Published in final edited form as: Life Sci. 2007 Aug 17;81(13):1059–1065. doi: 10.1016/j.lfs.2007.08.004

Effects of ICV Administration of the Alpha1A-adrenoceptor Antagonist 5-Methylurapidil on Concurrent Measures of Eating and Locomotion after Cocaine in the Rat

P Shane Clifford 1, Kristina W Davis 1, Audrea E Elliott 1, Paul J Wellman 1
PMCID: PMC2097960  NIHMSID: NIHMS31811  PMID: 17881010

Abstract

Psychostimulants including amphetamine and cocaine induce locomotion and stereotypy and suppress eating. Although the capacity of cocaine to alter locomotion is usually viewed as related to dopamine neurotransmission, recent studies suggest that norepinephrine, acting through alpha1-adrenergic receptors (α1-ARs) can facilitate cocaine-stimulated locomotion. Of the three α1-AR subtypes (α1A, α1B, and α1D) identified to date, inactivation of the α1B-AR subtype diminishes cocaine-stimulated locomotion, whereas the impact of inactivation of the α1A-AR subtype on either eating or locomotion is unknown. In the present study, we assessed the relative impact of icv administration of the α1B-AR antagonist 5-methylurapidil (5-MU) on cocaine-stimulated hyperlocomotion and hypophagia, using a concurrent method (Wellman et al., 2005). Rats were infused icv with one of 3 doses of 5-MU (0, 3, or 30 nmol) and then injected (i.p.) with 0, 2.5, 5.0, 10.0, or 20.0 mg/kg cocaine HCl on each of five tests. Rats always received the same 5-MU dose, but a different cocaine dose on each trial. Feeding and locomotion were assessed concurrently during a 45 min postinjection period. Significant suppression of eating was noted at 2.5 mg/kg cocaine, a dose that does not alter forward locomotion in the rat. Administration of 5-MU did not alter locomotion in rats treated with saline, but did significantly increase baseline food intake.
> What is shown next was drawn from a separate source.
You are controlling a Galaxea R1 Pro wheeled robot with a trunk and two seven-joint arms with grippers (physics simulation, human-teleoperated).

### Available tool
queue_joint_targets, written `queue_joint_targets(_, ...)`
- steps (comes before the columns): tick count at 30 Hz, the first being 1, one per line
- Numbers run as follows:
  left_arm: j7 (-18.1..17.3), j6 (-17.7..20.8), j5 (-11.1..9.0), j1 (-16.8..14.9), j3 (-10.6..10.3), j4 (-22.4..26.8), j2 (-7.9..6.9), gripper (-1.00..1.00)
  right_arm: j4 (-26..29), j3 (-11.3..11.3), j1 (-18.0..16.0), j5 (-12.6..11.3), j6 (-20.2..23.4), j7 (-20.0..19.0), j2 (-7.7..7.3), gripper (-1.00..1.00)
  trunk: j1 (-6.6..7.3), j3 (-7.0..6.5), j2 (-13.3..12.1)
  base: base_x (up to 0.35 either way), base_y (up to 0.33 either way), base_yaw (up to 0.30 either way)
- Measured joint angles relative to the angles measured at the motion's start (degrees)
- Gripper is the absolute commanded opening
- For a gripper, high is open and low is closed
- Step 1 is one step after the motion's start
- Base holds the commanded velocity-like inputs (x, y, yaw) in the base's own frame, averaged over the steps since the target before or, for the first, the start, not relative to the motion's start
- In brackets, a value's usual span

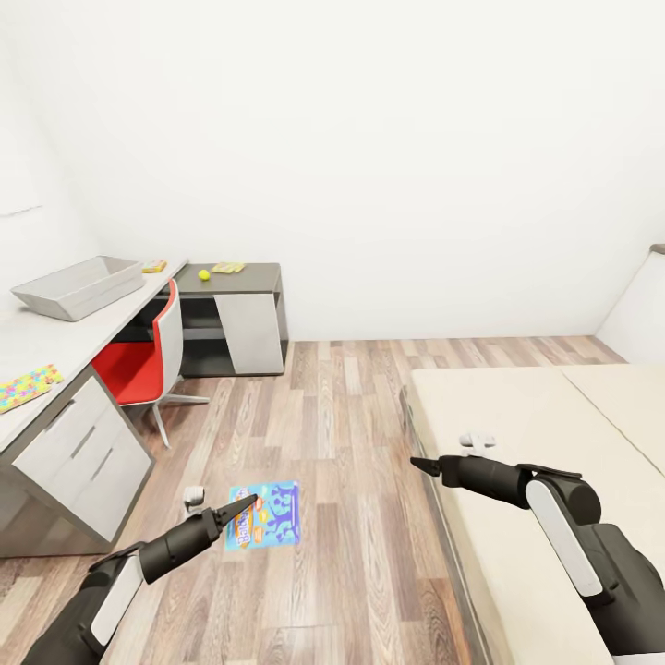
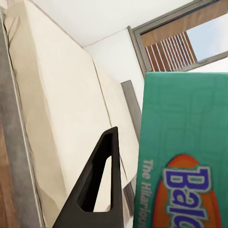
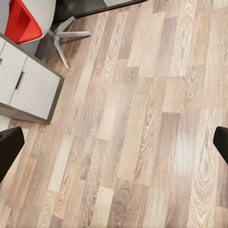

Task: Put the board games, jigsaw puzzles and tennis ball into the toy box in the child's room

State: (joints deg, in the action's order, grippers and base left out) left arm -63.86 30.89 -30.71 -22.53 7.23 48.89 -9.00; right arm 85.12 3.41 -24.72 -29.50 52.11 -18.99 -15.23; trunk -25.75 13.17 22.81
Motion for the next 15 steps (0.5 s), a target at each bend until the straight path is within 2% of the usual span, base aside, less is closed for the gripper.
queue_joint_targets(15, 0.14, 0.25, -1.99, 0.13, 1.83, -0.03, -0.18, -1.0, 0.26, 0.0, -0.01, -0.09, 0.01, 0.15, 0.15, 1.0, 0.0, 0.0, 0.0, 0.0, 0.003, 0.0)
Neither cocaine-induced hypophagia nor hyperlocomotion were altered by icv administration of 5-MU. These results suggest that the capacity of α1-AR agonists (e.g. phenylpropanolamine) to suppress eating may be related to activation of the α1A-AR subtype, whereas cocaine does not act through the α1A-AR subtype to suppress eating nor does this subtype modulate cocaine-induced hyperlocomotion.

Keywords: Body Weight, Cumulative Food Intake, Adrenoceptors, Horizontal Activity, Cocaine

Introduction

The capacity of psychostimulants to enhance forward locomotion in rats (Berthold et al., 1992; Drouin et al., 2002a,b; Wellman et al., 2002) has been related to increases in synaptic dopamine levels within the forebrain (Bassareo and DiChiara, 1999; DiChiara et al., 2004) as well as to an action of norepinephrine on alpha1-adrenergic receptors (α1-ARs). Of the three (1A, 1B or 1D) α1-AR subtypes identified to date, the α1B-AR subtype is reported to modulate cocaine (or amphetamine)-stimulated locomotion (Darraq et al., 1998; Drouin et al., 2002a,b).
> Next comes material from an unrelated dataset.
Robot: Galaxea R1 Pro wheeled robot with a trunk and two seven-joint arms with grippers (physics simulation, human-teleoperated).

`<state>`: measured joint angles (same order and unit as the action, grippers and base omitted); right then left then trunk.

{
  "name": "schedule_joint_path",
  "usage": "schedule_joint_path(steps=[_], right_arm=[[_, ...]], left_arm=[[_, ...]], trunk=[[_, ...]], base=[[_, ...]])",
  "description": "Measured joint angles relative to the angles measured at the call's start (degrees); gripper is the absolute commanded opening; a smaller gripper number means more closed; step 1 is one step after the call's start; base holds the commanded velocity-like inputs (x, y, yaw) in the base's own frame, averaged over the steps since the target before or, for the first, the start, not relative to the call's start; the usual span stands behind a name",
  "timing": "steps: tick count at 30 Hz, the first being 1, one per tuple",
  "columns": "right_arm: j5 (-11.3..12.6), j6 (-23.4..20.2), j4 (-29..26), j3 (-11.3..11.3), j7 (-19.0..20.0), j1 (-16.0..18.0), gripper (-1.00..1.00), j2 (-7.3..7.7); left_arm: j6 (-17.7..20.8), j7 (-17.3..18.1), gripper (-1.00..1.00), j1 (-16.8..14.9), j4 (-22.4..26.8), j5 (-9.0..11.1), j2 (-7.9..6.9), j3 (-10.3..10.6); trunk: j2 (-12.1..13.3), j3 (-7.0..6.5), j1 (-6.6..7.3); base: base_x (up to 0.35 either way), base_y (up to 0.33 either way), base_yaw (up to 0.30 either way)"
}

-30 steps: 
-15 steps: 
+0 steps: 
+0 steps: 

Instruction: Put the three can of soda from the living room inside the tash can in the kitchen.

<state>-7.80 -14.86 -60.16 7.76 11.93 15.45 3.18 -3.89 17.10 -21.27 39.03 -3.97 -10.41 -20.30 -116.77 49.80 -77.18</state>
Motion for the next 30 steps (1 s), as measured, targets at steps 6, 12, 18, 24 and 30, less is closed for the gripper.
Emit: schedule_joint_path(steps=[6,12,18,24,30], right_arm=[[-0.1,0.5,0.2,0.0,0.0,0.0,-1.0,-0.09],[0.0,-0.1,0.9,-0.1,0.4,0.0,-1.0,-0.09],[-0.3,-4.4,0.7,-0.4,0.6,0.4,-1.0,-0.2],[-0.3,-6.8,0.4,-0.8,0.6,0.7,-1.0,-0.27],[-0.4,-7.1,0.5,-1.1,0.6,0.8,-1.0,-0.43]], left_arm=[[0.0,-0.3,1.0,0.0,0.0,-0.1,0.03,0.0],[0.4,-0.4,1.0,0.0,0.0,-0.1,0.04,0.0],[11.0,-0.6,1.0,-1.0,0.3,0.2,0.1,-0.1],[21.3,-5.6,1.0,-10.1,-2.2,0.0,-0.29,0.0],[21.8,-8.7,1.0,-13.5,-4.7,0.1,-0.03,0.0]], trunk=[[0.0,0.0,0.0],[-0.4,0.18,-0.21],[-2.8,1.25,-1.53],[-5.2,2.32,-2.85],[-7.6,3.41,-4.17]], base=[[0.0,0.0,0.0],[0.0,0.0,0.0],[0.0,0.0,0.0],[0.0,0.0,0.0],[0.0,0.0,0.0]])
Psychostimulants also inhibit eating (Bellinger et al., 2003; Blavet and DeFeudis, 1982; Blosser et al., 1987; Cooper and van der Hoek, 1993; Wellman et al., 2003). Hypophagia has been attributed to dopamine receptor activation in the perifornical hypothalamus (Leibowitz, 1975; Leibowitz and Rossakis, 1979; Wellman, 2005) as well as to activation of α1-ARs in brain (Wellman et al., 1993). Pretreatment of rats with the non-selective α1-AR antagonist prazosin attenuates the hypophagia induced by amphetamine, phenylpropanolamine (PPA), phentermine,and sibutramine (Mitchell et al., 1998; Wellman, et al., 1993) whereas intracranial infusion of α1-AR agonists (e.g. phenylephrine or cirazoline) induces hypophagia in rats (Wellman et al., 1993). The general role of α1-ARs in feeding or locomotion is unknown, as is the specific role of these receptors in psychostimulant induced hyperlocomotion and hypophagia (Baldo et al., 2002; Bassareo and DiChiara, 1999).
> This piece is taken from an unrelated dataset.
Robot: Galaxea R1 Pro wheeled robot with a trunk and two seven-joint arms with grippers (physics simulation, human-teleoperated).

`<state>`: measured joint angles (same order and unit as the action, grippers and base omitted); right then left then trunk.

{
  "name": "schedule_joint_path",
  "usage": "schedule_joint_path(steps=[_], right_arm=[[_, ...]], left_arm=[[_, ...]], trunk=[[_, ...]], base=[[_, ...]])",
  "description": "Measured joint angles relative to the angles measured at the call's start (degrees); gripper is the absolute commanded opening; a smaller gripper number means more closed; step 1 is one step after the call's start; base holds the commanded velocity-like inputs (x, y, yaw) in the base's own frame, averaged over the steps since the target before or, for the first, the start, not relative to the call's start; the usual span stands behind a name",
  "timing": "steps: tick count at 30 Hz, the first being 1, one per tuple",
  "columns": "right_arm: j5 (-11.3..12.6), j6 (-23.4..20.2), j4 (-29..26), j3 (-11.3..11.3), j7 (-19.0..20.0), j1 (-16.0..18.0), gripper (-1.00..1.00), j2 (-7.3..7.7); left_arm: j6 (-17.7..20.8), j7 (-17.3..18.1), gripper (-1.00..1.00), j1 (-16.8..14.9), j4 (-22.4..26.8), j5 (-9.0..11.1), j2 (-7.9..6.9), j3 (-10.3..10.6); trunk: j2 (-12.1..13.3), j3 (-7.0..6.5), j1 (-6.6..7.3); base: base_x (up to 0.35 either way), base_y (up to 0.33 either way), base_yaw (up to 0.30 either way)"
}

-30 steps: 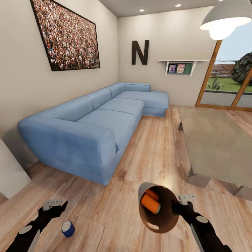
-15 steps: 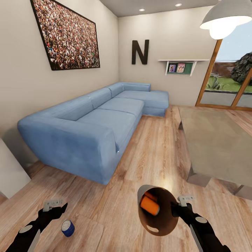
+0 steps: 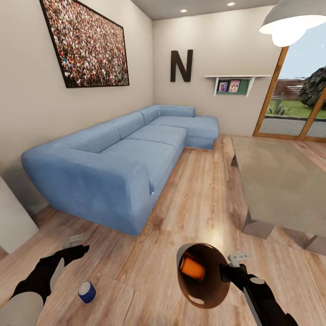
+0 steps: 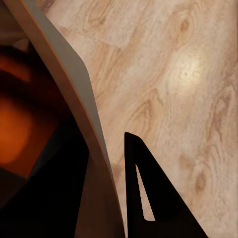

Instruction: Put the three can of soda from the living room inside the tash can in the kitchen.

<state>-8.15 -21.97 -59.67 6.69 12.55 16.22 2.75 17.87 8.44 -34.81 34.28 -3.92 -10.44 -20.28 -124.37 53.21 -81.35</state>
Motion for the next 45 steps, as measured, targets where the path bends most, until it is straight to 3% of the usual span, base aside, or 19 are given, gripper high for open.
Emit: schedule_joint_path(steps=[13,19,26,33,41,43,45], right_arm=[[-0.1,-0.4,-0.2,0.0,0.0,0.1,-1.0,-0.28],[-0.4,-6.9,-2.2,0.2,0.0,3.4,-1.0,0.09],[-0.7,-10.7,-7.4,0.2,0.0,5.9,-1.0,0.06],[-0.9,-18.4,-15.5,-0.1,0.2,6.4,-1.0,-0.2],[-0.5,-21.6,-20.9,-0.2,0.2,7.1,-1.0,-0.2],[-1.4,-23.7,-22.2,-1.0,0.1,7.5,-1.0,-0.19],[-0.8,-24.6,-22.9,-2.0,0.2,7.6,-1.0,-0.2]], left_arm=[[-2.4,-1.1,1.0,-0.5,-0.7,-0.4,-0.03,0.1],[-2.7,-1.1,1.0,-0.5,-0.7,-0.1,-0.07,0.1],[-2.7,-1.1,1.0,-0.4,-0.7,0.0,-0.06,0.1],[-2.7,-1.1,1.0,-0.4,-0.7,-0.3,-0.04,0.2],[-2.7,-1.2,1.0,-0.4,-0.7,-0.5,-0.02,0.3],[-2.8,-1.2,1.0,-0.4,-1.5,-0.5,-0.03,0.3],[-2.8,-1.2,1.0,-0.4,-2.8,-0.4,-0.02,0.3]], trunk=[[-5.2,2.33,-2.86],[-7.6,3.41,-4.18],[-10.4,4.66,-5.71],[-13.2,5.92,-7.25],[-16.4,7.36,-9.01],[-17.2,7.72,-9.45],[-18.0,8.08,-9.89]], base=[[0.0,0.0,0.0],[0.0,0.0,0.0],[0.0,0.0,0.0],[0.0,0.0,0.0],[0.0,0.0,0.0],[0.0,0.0,0.0],[0.0,0.0,0.0]])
Although the capacities of psychostimulants to alter locomotion and to inhibit eating are commonly assessed using separate paradigms, these capacities may interact in important ways. Hyperactivity induced by a psychostimulant may compete with other motor behaviors, including eating. Moreover, changes in hunger (and satiation) may alter the biobehavioral actions of psychostimulants (Bell et al., 1997; Carr, 2002; Carroll, 1985; Carrol and Lac, 1993; Specker et al., 1994). Short-term measures of feeding and locomotion are often conducted under conditions of food deprivation (and reduced body weight) to ensure adequate food consumption (Baldo et al., 2002; Wellman et al., 2005). The aforementioned observations suggest that it is important to concurrently assess changes in eating and locomotion after psychostimulant treatment in non food-deprived animals. We have developed a concurrent method in which rats are offered a palatable mash diet that is suspended via a leash from an electronic balance positioned on the ceiling of an activity chamber (Wellman et al., 2005). In this method, rats are maintained at normal body weights and are not subjected to food deprivation. The use of a palatable diet ensures that the rats will consume a reliable amount of food during a one hour test. The method generates minute-by-minute recordings of food consumption that are gathered in parallel with minute-by-minute measures of locomotion.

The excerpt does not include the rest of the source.